Millions have gone hungry or lived on an attenuated diet while elsewhere harvests rotted in the ground; between their needs and nature's fertility lay the railroads. Organized and maintained for profit and for profit alone, the railroads carry produce and products at their fixed rates and not a whit less; if these rates are not paid the transportation is refused. And as in these times transportation is necessary in the world's intercourse, the men who control it have the power to stand as an inflexible barrier between individuals, groups of individuals, nations and international peoples. The very agencies which should under a rational form of civilization be devoted to promoting the interests of mankind, are used as their capricious self-interest incline them by the few who have been allowed to obtain control of them. What if helpless people are swept off by starvation or by diseases superinduced by lack of proper food? What if in the great cities an increasing sacrifice of innocents goes on because their parents cannot afford the price of good milk—a price determined to a large extent by railroad tariff? All of this slaughter and more makes no impress upon the unimpressionable surfaces of these stocks and bonds, and leaves no record save in the hospitals and graveyards.

The railroad magnates have other powers. Government itself has no power to blot a town out of existence. It cannot strew desolation at will. But the railroad owners can do it and do not hesitate if sufficient profits be involved. One man sitting in a palace in New York can give an order declaring a secret discriminative tariff against the products of a place, whereupon its industries no longer able to compete with formidable competitors enjoying better rates, close down and the life of the place flickers and sometimes goes out.

These are but a very few of the immensity of extravagant powers conferred by the ownership of these railroad bonds and stocks. Bonds they assuredly are, incomparably more so than the clumsy yokes of olden days. Society has improved its outwards forms in these passing centuries. Clanking chains are no longer necessary to keep slaves in subjection. Far more effective than chains and balls and iron collars are the ownership of the means whereby men must live. Whoever controls them in large degree, is a potentate by whatever name he be called, and those who depend upon the owner of them for their sustenance are slaves by whatever flattering name they choose to go.
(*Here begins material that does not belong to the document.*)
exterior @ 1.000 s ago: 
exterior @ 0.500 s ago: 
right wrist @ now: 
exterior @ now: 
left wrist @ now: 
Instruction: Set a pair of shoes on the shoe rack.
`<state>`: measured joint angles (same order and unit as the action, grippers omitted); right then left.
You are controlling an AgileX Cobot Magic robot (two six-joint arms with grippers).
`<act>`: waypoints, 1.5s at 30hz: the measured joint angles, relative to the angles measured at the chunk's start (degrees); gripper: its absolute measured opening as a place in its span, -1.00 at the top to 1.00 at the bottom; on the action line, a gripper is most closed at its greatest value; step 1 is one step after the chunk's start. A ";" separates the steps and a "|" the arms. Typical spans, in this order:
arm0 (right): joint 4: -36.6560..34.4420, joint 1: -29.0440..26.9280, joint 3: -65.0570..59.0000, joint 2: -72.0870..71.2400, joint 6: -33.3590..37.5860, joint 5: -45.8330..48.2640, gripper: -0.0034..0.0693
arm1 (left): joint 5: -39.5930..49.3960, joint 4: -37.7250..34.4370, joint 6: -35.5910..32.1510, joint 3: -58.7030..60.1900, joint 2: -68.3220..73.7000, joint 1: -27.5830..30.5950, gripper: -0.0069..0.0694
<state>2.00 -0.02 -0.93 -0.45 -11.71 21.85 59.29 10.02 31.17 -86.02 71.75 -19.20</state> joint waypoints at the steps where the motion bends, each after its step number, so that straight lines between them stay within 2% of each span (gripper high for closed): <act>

HIGH AND MIGHTY POTENTATES.

The Vanderbilts are potentates. Their power is bounded by no law; they are among the handful of fellow potentates who say what law shall be and how it shall be enforced. No stern, masterful men and women are they as some future moonstruck novelist or historian bent upon creating legendary lore may portray them. Voluptuaries are most of them, sunk in a surfeit of gorgeous living and riotous pleasure. Weak, without distinction of mind or heart, they have the money to hire brains to plan, plot, scheme, advocate, supervise and work for them. Suddenly deprived of their stocks and bonds they would find themselves adrift in the sheerest helplessness. With these stocks and bonds they are the direct absolute masters of an army of employees. On the New York Central Railroad alone the Vanderbilt payroll embraces fifty thousand workers. This is but one of their railroad systems. As many more, or nearly as many, men work directly for them on their other railroad lines.